This invention relates generally to the suppression of interference amongst communication signals.
Military communications are often conducted in an environment that contains two or more interfering signals. For underwater communications using the very low frequency (vlf) radio band and submerged crossed-loop antennas, only two degrees of spatial freedom exists. As a result, beamforming by itself is only able to cancel a single interferer.
Traditional beamforming techniques are based on steering beams so that interfering signals on the beams have minimum magnitude. Another approach to beamforming for two or more antennas has been through the use of the eigenvalues of the cross-correlation matrix of the antenna signals as the steering directions for the beamformer. This technique works well for one or two interferers, providing that in the case of two interferers, the two interferers are received with powers differing by a factor of two or more.

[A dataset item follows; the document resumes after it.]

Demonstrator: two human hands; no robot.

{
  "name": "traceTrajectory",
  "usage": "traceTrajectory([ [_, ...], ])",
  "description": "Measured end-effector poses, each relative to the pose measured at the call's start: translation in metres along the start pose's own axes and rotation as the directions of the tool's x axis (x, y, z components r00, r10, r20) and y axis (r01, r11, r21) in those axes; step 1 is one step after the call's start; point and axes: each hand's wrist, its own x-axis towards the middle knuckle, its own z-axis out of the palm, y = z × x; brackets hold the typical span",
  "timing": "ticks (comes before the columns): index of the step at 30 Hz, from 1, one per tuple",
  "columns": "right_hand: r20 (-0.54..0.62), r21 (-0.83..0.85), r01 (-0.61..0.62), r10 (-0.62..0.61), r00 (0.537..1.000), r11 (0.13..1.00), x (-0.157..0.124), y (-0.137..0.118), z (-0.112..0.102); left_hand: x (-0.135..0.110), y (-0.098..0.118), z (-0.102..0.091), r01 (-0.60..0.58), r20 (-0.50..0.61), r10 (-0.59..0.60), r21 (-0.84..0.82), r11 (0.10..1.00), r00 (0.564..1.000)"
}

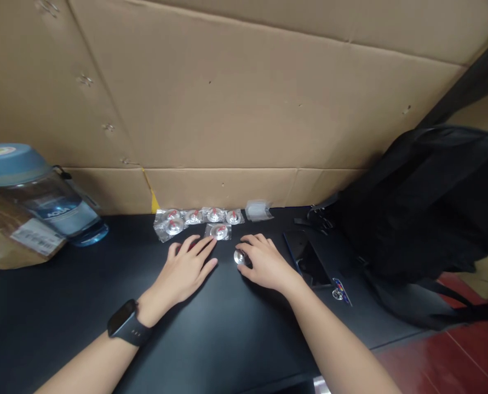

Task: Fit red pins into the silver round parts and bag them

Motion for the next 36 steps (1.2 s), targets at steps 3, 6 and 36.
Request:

Adaptive locally optimum processing can also be used to minimize interference, so that weak communication signals can be detected in an interference environment. These techniques process either or both of the amplitude and phase of a complex sample of the received signal. The capability of the processing to mitigate against interference, however, depends on the variability of the amplitude or phase of the interference and not primarily on its power.
Heretofore, there has not been a way to use beamforming together with adaptive locally optimum processing to effectively mitigate interference when two or more interferers are present.
There is thus a need for a practical processor that permits the use of beamforming together with adaptive locally optimum processing to provide effective interference mitigation for processing the outputs of several radio antennas when two or more interferers are present.